Wow. I got back from parental leave this week (read on for the requisite
baby pics and update) and my goodness, have you all been busy. Writing
this newsletter last night was the best welcome back I could ask for!

Last night was a stunning, across-the-board win for the forces of
democracy. (That’s you). From Ohio to Virginia to Kentucky to
Pennsylvania, reproductive freedom, Democrats, and democracy won. And so
it’s a real joy that my first task upon returning is to dig into these
results and what we can learn from them. 

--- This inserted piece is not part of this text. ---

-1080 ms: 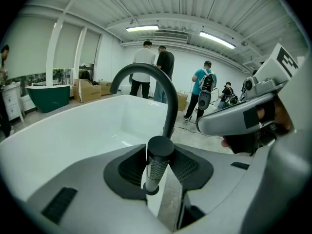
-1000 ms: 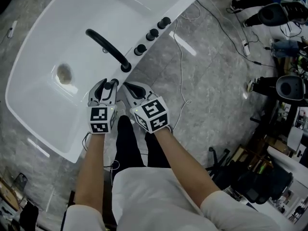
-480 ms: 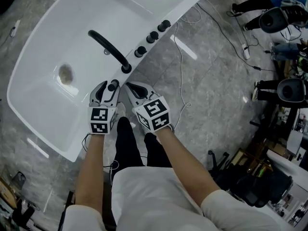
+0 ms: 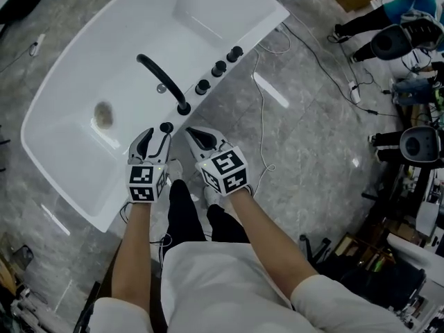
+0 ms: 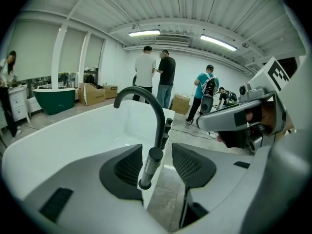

But I also want to pull the lens a little wider than last night, because
literally 24 hours before that, I was getting panicked outreach from all
corners about our chances for 2024. And I think we can learn from both of
these stories. 

So for my welcome back Indivisible newsletter I want to cover three
things:

 1. Key takeaways from the two big stories of the week: bad polls and good
elections. I believe these combined tell the same story: A winning
campaign over the next year will emphasize the MAGA extremism of the
other side and the commonsense version of our side. 
 2. Our enemy over the next few months -- fatalism -- and what we can do
about it. We can’t win if people throw in the towel every time there’s
a bad poll. To encourage more engagement, we need to be real with
people, celebrate wins like yesterday’s, encourage more doing and less
doom-scrolling, and focus on our own personally manageable piece of
the puzzle. 
 3. Help me figure out how to communicate with you. When I left for
parental leave, legacy social media platforms were bad, and now
they’re worse. If we’re going to build together, we have to
communicate with each other. I want your input on what works for you.

Key takeaways from the two big political stories of the week

Two things rocked the political commentary class in the last week. First,
we got a highly alarming poll from the New York Times ([ [link removed] ]here), showing
President Biden trailing Trump in five key swing states. Second, we got
actual election results from state and local elections across the country
yesterday.

I’m not going to argue that we should ignore the flashing red lights in
the Times poll. It was a methodologically sound poll with some bad signs
for us -- as it stands now a year out. I repeat, as it stands now. 

The hitch is, we are headed into what I would say is the most
unpredictable national election in modern American history. It’s not just
unpredictable because the polls are tight -- they are, but that’s been
true before. It’s more than that. We have a proto-fascist ex-president,
cult leader, and de facto Republican Party leader facing serious prison
time. We have a wildly dysfunctional national GOP that can barely name a
post office let alone fund the government. We have a Supreme Court poised
to write new radical unpopular policy from the bench months before the
election. And we have weird third-party candidates and bad actors
threatening to sabotage the vote.

Nobody knows what the hell is going to happen over the next 12 months.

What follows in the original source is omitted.